Bs Ðinh Xuân Anh Tuấn, M.D., Ph.D.
và đồng nghiệp
Eur Respir J 1998; 12: 1005–1007 DOI: 10.1183/09031936.98.12051005
Printed in UK - all rights reserved. Copyright ©ERS Journals Ltd 1998
European Respiratory Journal ISSN 0903 - 1936
EDITORIAL
Measuring exhaled nitric oxide: not only
a matter of how – but also why – should we do it?
A.T. Dinh-Xuan, J. Texereau
The biological functions of nitric oxide are so diverse
and complex that it is now becoming increasingly difficult to delineate
briefly the physiological roles and pathophys-iological implications of
this seemingly simple messenger molecule [1]. In respiratory medicine,
NO can either be viewed as a paracrine factor (derived from endothelium,
epithelium, nerves, inflammatory cells, etc), a therapeutic gas or a marker
of inflammation [2].
Amongst other para-crine factors, the endothelium-derived NO has, in its
own right, a central role to play in the modulation of pulmo-nary vascular
tone [3]. As a gaseous molecule, NO has been extensively investigated
in clinical settings and used as inhalational therapy to relieve pulmonary
hypertension and/or refractory hypoxaemia in adults and infants [4].

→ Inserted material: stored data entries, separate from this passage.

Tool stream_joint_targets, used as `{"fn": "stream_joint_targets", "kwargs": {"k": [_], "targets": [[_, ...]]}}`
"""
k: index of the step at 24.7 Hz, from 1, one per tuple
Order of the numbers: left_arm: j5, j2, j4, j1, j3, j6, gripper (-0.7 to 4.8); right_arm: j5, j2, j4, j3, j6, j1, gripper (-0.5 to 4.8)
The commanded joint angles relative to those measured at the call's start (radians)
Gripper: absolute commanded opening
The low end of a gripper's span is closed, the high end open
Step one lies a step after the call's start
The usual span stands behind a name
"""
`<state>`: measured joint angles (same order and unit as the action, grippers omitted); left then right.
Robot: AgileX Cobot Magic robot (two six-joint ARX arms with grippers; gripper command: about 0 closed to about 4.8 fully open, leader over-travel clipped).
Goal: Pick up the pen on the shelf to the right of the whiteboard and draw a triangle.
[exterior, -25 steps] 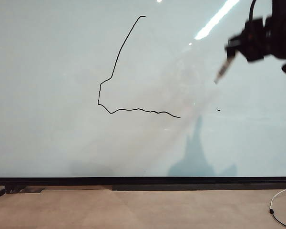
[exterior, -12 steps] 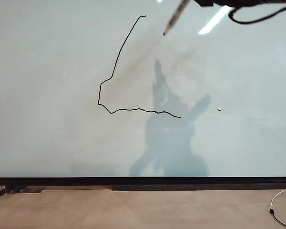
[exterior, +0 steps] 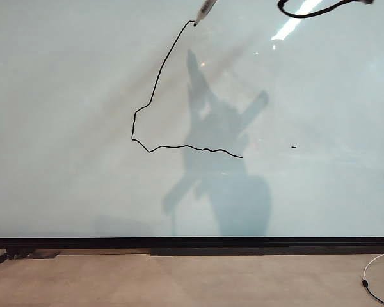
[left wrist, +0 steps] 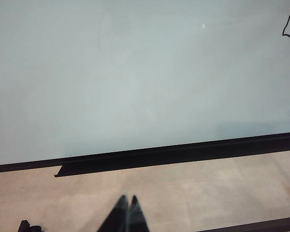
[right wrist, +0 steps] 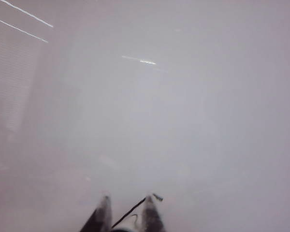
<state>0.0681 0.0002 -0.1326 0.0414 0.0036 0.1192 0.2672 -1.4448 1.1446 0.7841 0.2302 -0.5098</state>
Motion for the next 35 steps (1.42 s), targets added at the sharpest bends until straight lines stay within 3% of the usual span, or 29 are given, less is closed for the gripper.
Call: {"fn": "stream_joint_targets", "kwargs": {"k": [1, 35], "targets": [[0.003, 0.0, 0.006, 0.0, 0.003, 0.001, -0.05, 0.023, -0.034, 0.041, 0.045, 0.003, -0.01, -0.03], [0.003, 0.0, 0.006, 0.0, 0.003, 0.001, -0.05, -0.029, -0.047, -0.019, 0.099, 0.089, 0.004, -0.03]]}}
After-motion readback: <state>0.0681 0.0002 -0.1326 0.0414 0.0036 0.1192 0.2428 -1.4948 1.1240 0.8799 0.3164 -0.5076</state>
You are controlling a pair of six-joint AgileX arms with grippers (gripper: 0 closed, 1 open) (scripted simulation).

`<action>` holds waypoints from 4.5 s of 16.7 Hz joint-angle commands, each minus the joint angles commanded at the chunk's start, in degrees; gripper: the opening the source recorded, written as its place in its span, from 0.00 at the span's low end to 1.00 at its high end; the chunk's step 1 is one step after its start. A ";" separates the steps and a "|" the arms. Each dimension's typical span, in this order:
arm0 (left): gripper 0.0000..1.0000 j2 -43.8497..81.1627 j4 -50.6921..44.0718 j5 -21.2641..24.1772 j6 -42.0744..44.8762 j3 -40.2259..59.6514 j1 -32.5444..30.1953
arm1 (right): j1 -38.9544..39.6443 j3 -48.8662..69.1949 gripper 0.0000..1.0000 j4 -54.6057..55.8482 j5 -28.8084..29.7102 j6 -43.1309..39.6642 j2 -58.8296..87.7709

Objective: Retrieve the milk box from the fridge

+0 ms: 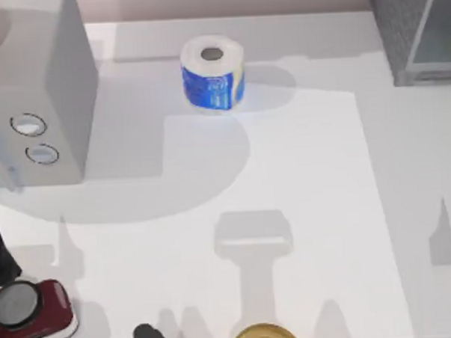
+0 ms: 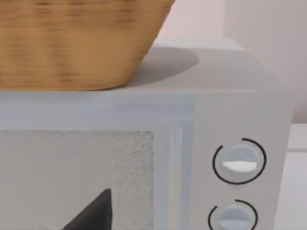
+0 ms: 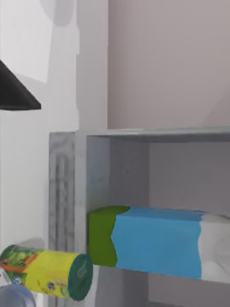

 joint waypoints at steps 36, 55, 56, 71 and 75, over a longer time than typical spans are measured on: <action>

Although there are many questions that still remain to be properly answered
[5], the use of inhaled NO has undoubtedly revived interest in molecules
that can selectively reduce both pulmonary vascular resistance and intrapulmonary
shunt.
As a radical molecule, NO is highly reactive and readily combines with
an array of biological molecules, ranging from reactive oxygen species
to haeme moiety containing proteins [6]. This explains why measurement
of NO in biological systems was often fraught with difficulties in the
early days [7]. Since 1991 however, measurement of in vivo NO production
in humans have been proven to be technically feasible by means of ex vivo
manoeuvres, i.e. by sampling the exhaled breath and analysing it for NO
content using a chemiluminescent NO analyser [8] As the technique is noninvasive,
it was immediately applied to patients, especially those with bronchial
asthma, to assess endogenous production of NO by the lung [9–11].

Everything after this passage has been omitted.